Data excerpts
•••••
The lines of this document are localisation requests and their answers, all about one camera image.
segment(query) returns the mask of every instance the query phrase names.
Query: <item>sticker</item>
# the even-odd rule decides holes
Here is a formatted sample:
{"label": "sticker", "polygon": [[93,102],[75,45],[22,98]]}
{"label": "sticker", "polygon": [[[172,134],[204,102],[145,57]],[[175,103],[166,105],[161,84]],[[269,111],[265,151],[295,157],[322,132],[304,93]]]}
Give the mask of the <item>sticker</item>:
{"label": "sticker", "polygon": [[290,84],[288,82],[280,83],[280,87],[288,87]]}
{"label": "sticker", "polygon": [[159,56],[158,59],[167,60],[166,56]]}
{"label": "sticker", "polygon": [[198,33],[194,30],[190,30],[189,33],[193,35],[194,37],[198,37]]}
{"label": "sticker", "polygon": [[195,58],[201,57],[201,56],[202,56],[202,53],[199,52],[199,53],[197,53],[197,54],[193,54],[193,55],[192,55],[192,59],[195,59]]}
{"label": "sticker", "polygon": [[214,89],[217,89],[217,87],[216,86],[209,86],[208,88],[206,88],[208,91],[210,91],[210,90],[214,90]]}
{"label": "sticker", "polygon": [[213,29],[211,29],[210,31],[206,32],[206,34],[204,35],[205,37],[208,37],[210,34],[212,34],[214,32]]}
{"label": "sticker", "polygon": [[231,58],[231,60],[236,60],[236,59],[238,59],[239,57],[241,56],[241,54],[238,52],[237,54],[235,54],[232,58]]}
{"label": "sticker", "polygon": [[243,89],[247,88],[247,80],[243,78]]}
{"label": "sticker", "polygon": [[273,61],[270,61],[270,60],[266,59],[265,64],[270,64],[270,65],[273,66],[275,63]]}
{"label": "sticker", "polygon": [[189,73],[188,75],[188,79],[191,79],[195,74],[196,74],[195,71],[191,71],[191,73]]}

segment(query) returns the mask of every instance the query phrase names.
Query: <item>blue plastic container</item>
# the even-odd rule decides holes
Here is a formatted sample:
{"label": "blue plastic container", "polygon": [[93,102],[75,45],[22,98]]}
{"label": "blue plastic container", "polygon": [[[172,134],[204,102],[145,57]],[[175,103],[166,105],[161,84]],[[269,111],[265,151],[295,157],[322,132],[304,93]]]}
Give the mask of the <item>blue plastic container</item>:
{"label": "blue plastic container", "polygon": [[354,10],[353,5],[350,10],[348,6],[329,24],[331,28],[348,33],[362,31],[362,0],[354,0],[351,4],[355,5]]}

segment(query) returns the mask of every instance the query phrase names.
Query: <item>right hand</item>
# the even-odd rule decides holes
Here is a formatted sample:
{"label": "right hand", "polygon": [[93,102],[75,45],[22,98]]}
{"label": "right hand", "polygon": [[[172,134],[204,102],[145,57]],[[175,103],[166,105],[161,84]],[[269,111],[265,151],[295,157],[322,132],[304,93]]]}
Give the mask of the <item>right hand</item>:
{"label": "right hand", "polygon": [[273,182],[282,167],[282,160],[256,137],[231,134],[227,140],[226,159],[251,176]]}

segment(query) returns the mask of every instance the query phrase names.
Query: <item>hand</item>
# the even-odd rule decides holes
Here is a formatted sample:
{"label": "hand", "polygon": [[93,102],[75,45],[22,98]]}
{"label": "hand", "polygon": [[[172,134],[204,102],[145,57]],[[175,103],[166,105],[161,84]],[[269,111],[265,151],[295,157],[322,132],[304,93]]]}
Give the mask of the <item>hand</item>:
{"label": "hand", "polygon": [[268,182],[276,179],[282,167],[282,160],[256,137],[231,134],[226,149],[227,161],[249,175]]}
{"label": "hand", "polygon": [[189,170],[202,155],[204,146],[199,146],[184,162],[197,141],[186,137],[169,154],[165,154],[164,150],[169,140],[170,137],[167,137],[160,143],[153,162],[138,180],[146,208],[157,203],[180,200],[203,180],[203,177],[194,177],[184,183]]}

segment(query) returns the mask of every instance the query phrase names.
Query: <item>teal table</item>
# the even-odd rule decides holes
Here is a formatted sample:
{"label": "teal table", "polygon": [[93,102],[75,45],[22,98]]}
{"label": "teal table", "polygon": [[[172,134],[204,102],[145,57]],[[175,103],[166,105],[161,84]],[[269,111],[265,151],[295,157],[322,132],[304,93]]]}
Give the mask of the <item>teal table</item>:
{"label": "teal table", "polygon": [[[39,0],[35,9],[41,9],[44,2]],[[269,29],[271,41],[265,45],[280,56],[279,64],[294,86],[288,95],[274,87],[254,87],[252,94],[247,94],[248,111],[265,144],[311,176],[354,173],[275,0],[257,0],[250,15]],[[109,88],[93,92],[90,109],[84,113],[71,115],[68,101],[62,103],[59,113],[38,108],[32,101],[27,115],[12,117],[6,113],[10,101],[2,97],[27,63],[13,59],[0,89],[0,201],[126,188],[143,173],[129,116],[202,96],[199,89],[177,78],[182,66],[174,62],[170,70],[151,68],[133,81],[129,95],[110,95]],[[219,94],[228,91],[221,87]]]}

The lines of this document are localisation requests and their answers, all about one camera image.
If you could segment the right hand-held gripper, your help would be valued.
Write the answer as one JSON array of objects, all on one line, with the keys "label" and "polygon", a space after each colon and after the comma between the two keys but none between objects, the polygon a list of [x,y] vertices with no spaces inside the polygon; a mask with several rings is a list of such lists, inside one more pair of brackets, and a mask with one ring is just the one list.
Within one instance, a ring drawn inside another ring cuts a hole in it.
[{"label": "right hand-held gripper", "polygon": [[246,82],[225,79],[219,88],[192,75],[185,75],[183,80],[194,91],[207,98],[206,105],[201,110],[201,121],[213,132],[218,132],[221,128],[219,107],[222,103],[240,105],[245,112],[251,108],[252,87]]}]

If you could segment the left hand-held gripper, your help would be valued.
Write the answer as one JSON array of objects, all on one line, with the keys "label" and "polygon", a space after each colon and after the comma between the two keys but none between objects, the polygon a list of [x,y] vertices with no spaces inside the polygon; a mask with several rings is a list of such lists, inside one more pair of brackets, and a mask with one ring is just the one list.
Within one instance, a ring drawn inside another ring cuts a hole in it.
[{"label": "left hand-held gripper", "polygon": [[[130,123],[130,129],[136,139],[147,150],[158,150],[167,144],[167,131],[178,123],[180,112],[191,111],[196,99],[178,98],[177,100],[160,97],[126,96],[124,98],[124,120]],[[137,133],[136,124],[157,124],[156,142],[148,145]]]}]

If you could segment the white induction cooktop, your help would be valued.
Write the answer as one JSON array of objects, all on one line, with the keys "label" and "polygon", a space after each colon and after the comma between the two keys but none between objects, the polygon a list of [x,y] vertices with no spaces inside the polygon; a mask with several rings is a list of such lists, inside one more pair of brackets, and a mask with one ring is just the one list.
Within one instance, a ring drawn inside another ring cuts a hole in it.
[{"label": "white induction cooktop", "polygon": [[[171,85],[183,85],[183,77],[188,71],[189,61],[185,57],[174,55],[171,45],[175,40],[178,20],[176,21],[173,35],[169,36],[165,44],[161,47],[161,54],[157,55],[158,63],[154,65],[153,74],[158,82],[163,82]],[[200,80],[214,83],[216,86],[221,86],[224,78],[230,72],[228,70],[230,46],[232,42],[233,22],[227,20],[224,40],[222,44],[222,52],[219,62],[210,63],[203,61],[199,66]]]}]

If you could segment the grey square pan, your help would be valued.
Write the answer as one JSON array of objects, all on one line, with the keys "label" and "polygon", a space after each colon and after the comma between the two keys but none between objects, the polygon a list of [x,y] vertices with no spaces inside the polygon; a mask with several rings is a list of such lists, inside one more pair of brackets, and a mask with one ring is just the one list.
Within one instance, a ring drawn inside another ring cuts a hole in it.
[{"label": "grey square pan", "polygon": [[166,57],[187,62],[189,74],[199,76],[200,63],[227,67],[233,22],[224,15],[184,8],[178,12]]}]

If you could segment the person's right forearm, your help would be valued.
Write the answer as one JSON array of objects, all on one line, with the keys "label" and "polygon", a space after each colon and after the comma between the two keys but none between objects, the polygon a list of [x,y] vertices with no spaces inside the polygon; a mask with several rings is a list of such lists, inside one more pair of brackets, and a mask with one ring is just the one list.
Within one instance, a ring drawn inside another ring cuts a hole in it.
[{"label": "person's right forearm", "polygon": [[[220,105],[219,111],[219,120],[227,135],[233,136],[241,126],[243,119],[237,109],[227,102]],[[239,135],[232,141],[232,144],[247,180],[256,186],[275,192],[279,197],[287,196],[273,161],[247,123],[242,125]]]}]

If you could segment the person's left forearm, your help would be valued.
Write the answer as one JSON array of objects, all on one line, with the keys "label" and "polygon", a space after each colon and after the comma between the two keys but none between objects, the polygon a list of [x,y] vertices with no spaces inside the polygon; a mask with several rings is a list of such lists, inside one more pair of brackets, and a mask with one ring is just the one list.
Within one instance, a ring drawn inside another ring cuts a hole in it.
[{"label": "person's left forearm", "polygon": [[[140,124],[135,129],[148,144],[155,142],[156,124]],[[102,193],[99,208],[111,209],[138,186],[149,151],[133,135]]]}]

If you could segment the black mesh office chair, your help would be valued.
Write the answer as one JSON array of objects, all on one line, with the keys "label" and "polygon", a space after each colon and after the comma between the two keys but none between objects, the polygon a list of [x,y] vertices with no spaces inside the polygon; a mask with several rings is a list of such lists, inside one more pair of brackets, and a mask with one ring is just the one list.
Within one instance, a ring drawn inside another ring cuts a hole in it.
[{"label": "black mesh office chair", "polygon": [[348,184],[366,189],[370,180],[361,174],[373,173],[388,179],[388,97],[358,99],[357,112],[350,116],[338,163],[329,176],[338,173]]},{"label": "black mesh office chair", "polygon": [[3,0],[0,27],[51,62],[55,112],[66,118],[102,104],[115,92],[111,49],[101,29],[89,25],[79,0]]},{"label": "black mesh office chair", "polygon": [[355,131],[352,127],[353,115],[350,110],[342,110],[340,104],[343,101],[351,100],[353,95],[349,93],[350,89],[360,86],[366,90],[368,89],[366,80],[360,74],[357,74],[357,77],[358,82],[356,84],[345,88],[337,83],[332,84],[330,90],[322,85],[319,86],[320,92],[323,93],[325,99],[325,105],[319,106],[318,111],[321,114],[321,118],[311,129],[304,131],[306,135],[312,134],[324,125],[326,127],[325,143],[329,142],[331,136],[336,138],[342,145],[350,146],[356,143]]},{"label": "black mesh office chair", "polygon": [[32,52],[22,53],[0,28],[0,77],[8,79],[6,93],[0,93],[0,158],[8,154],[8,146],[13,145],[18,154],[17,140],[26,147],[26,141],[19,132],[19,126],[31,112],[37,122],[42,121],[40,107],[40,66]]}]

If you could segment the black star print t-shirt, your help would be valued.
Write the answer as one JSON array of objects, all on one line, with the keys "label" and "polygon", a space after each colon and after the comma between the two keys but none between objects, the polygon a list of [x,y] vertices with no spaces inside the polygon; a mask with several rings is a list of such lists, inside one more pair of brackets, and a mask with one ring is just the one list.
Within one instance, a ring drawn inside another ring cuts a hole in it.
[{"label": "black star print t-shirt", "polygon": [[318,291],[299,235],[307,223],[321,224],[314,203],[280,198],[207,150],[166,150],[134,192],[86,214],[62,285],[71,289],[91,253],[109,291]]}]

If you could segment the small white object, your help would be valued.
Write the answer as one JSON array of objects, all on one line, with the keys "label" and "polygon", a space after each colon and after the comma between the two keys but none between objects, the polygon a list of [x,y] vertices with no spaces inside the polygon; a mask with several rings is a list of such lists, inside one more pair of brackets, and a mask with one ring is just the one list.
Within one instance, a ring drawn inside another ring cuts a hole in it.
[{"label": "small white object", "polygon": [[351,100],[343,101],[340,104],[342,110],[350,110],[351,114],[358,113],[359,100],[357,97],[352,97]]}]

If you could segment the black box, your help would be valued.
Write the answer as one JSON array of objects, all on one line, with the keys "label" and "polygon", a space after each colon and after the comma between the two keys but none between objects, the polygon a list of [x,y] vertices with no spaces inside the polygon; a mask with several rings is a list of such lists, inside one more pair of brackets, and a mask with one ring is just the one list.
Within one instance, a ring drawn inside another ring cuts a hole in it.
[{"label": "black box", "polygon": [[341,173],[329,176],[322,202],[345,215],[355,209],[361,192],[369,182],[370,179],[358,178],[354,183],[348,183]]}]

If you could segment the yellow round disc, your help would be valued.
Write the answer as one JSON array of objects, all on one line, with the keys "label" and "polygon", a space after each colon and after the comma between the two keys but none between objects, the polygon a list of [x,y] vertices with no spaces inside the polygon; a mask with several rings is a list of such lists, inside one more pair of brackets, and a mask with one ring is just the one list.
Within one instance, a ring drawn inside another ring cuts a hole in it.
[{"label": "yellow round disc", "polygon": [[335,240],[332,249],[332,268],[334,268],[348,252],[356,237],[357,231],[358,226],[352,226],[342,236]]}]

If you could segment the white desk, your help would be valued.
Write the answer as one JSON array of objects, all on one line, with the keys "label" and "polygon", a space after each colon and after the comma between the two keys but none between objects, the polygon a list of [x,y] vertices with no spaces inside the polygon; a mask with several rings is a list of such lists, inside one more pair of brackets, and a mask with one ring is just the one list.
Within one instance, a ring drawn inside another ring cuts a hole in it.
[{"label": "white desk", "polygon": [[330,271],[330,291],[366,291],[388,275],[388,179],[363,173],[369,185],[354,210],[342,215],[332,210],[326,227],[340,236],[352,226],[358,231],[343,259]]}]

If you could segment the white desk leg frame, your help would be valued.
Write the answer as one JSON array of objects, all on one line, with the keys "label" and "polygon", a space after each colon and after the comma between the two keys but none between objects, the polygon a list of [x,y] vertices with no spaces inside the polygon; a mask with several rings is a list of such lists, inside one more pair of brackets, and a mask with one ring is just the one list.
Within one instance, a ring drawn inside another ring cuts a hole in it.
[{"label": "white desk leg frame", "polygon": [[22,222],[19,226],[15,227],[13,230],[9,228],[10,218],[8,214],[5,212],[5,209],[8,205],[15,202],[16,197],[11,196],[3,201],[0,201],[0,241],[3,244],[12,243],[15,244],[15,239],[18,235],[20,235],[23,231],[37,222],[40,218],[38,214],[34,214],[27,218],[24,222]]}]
•••••
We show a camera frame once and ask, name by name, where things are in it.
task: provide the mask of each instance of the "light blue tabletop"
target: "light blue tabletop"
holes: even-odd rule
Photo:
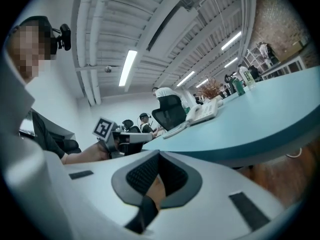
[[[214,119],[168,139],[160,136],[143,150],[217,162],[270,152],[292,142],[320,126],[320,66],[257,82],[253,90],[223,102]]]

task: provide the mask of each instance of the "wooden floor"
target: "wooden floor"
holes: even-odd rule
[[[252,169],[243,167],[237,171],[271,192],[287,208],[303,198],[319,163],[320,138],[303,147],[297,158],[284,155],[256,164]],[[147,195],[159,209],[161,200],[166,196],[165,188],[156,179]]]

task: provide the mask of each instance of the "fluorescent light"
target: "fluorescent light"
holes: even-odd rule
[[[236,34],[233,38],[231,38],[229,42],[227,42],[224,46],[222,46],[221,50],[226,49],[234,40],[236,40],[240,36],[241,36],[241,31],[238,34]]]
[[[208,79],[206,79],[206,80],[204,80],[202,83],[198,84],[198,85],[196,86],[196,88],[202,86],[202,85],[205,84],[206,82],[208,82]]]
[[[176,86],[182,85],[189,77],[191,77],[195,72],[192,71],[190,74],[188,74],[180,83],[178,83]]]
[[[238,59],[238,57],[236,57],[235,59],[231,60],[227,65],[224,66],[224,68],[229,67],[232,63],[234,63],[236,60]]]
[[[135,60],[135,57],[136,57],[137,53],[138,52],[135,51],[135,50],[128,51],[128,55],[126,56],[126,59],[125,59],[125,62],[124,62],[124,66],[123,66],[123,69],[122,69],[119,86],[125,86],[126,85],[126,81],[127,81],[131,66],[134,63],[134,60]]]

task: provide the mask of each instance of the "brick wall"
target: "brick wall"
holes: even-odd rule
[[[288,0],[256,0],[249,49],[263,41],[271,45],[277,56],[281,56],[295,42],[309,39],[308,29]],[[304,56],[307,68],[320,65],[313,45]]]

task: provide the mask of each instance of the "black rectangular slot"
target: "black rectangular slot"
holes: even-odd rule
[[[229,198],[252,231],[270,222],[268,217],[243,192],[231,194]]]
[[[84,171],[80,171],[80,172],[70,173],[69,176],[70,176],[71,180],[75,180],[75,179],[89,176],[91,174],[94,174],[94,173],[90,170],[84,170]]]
•••••
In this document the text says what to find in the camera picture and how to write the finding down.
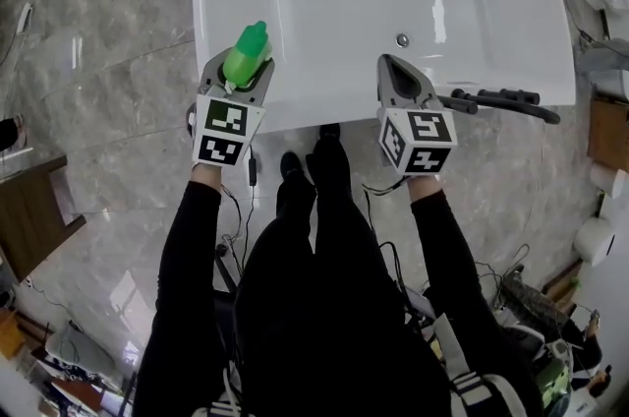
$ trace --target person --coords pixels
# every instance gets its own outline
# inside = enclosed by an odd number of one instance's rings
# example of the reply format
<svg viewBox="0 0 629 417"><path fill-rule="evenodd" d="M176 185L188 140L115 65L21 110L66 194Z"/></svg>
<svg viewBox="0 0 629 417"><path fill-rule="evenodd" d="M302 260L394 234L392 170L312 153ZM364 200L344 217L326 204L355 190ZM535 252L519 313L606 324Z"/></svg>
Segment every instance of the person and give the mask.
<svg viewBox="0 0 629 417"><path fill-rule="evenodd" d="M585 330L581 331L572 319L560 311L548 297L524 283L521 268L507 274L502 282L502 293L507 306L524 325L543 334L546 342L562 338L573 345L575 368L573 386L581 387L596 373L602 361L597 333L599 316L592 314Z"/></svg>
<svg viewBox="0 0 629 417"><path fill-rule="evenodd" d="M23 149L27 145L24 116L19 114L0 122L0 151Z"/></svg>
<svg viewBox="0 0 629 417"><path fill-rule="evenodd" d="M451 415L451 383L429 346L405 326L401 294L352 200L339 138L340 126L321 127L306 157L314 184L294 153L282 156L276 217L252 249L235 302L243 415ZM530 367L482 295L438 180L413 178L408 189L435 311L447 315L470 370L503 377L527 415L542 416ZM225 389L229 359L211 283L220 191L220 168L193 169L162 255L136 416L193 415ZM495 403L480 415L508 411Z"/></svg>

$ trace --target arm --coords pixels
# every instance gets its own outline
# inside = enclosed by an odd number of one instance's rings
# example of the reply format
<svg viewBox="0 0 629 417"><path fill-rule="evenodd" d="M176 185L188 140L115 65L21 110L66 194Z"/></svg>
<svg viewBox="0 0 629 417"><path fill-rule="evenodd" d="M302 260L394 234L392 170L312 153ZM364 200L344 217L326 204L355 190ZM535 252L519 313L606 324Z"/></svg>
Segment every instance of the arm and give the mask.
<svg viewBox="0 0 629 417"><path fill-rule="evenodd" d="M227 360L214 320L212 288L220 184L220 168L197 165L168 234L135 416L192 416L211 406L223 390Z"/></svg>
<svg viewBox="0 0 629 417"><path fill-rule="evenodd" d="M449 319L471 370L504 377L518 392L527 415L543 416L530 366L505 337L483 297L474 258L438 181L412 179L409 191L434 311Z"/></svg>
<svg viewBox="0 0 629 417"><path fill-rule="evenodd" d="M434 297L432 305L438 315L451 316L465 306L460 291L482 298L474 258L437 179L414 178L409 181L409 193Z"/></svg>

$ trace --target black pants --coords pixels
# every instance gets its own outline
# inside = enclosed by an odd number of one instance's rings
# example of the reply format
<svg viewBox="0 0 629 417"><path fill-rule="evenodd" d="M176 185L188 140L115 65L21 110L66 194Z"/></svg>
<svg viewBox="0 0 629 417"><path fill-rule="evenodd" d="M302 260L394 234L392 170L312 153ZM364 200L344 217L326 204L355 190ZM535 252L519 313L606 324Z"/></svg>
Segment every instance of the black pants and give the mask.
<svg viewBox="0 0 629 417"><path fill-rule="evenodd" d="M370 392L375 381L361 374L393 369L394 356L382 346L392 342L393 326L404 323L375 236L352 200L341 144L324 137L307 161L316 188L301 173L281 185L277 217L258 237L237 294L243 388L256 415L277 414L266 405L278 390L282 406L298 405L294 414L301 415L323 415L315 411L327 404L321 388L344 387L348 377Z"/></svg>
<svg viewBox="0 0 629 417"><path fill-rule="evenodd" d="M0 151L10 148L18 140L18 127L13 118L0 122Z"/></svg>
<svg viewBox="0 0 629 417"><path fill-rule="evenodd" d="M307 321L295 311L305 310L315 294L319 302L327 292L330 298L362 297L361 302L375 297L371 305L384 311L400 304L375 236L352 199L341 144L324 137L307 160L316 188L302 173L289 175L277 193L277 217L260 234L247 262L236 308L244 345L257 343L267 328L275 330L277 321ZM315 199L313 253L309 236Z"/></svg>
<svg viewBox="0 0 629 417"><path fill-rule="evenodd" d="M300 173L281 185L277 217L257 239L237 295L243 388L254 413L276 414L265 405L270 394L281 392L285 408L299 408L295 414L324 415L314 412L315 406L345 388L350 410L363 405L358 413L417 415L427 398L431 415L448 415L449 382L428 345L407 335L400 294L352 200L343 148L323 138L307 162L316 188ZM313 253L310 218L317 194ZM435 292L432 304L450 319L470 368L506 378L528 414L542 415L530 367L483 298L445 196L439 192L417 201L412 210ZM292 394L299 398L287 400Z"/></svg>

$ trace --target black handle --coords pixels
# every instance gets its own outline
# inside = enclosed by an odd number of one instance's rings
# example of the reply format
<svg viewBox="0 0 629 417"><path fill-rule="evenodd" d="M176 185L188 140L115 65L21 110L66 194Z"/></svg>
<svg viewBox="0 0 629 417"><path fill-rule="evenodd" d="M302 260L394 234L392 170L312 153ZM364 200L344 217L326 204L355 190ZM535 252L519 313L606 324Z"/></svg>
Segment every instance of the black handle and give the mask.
•••••
◆ **PROBLEM STATEMENT**
Scan the records above and report every line with the string "brick".

◆ **WRITTEN RESPONSE**
task: provide the mask of each instance of the "brick wall"
target: "brick wall"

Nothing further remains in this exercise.